Found at least 1,000 yesterday.







View attachment 389869


----------



## Shiawassee_Kid (Nov 28, 2000)

usfw said target pop is around 60k for eastern sandhills. they don't do something quick they gonna end up with a snowgoose type issue. lol.


----------



## Shiawassee_Kid (Nov 28, 2000)

and then there is this.

https://www.michfb.com/MI/Farm_News...PAUlmH1UvEr086Zorp2LP-qcByPkvjuofcb0n9TKPzTbw


----------



## lefty421 (Dec 7, 2012)

Ribeye of the sky! 

They are pretty cool to see fall from the sky... those long legs, wings, and neck with giant head flailing every which way... They do not fall gracefully.


----------



## DEDGOOSE (Jan 19, 2007)

A.M. General said:


> Going down a 2 mile long road last spring, I'll bet I saw 5,000. Not kidding, no exaggeration. I had never seen anything like it before. They would take off by the hundreds and land another field over all the way down the road. Now I'm really kicking myself for not getting evidence. I'll be scouting the same area again this upcoming spring and will get video and pictures. On other days I watched hundreds of them jump and dance around jumping and flapping wings in the air 3 or 4 feet. Mustve been mating rituals but wild to see.
> 
> Sent from my SAMSUNG-SM-G870A using Tapatalk


I think it's males I always sing everybody loves Kung Fu fighting


----------



## FISHMANMARK (Jun 11, 2007)

I missed MOOD last night... the director of the DNR was going to discuss cranes. Did anyone see it?


----------



## buckhunter14 (Oct 10, 2007)

They have stepped around discussion of any additional hunting options on any of the species they have spoken about. I think it was "nothing in the foreseeable future."


----------



## A.M. General (May 3, 2001)

buckhunter14 said:


> They have stepped around discussion of any additional hunting options on any of the species they have spoken about. I think it was "nothing in the foreseeable future."

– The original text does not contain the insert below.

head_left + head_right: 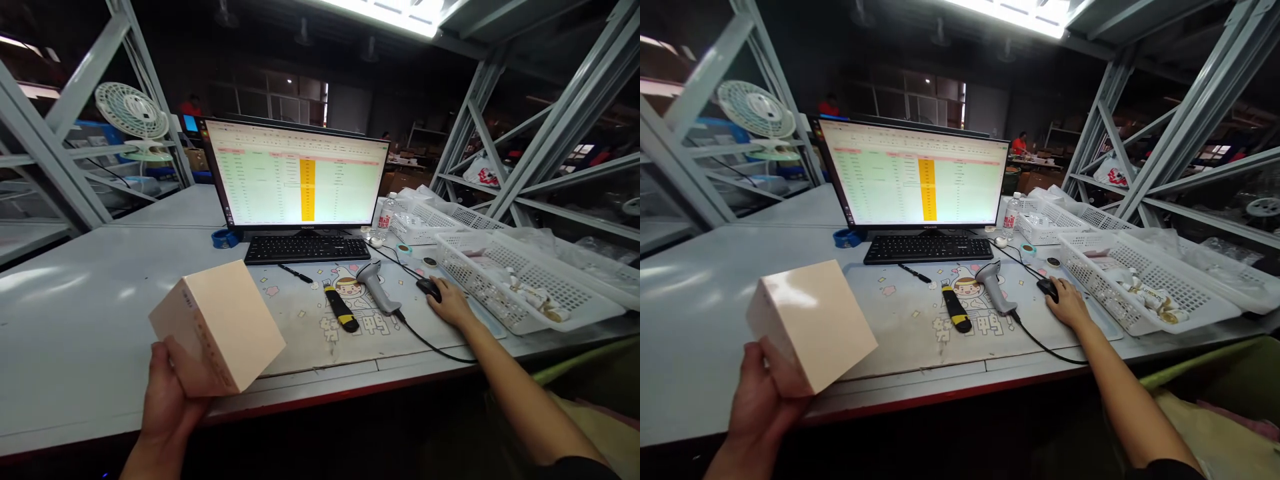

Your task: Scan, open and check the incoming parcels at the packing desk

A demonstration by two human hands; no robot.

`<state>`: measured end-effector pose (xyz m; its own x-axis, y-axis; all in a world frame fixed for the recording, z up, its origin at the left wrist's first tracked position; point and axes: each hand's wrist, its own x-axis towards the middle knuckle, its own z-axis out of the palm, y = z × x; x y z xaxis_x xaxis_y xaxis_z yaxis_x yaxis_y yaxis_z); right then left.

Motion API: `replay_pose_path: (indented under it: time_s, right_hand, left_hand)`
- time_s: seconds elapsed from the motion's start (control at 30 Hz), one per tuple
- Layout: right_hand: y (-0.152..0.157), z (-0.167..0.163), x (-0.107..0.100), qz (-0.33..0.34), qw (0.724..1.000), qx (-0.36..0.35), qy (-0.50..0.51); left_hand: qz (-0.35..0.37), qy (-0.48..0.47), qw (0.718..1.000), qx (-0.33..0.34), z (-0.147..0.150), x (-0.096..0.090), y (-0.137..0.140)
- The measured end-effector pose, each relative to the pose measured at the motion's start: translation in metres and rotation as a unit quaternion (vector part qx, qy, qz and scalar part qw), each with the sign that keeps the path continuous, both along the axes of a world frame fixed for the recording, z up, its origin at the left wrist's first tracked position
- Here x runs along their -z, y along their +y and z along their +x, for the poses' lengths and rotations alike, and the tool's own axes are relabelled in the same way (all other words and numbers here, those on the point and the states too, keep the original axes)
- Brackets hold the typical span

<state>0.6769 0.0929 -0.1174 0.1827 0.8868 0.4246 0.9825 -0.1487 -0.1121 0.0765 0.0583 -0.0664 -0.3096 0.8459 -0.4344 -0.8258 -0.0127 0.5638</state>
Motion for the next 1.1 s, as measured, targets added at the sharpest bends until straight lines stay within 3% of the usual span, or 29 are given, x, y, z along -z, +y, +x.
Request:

Sounds like the Anti's lobbyists are doing a fine job.


----------



## multibeard (Mar 3, 2002)

www.michiganoutofdoorstv.com


----------



## Big Frank 25 (Feb 21, 2002)

For what is it worth,

http://legislature.mi.gov/doc.aspx?2019-SR-0030

http://legislature.mi.gov/doc.aspx?2019-HR-0061


----------



## goose schatt (Sep 11, 2012)

From what the new director of the DNR said on the most recent episode of Michigan outdoors, didn’t sound promising for Sandhills or doves.


----------



## craigrh13 (Oct 24, 2011)

goose schatt said:


> From what the new director of the DNR said on the most recent episode of Michigan outdoors, didn’t sound promising for Sandhills or doves.


Yup. The DNR fully supports the hunt however it’s not that simple. Politics are involved and they shouldn’t be. Especially with a democratic governor?? Yeah right, not gonna happen.


----------



## goose schatt (Sep 11, 2012)

craigrh13 said:


> Yup. The DNR fully supports the hunt however it’s not that simple. Politics are involved and they shouldn’t be. Especially with a democratic governor?? Yeah right, not gonna happen.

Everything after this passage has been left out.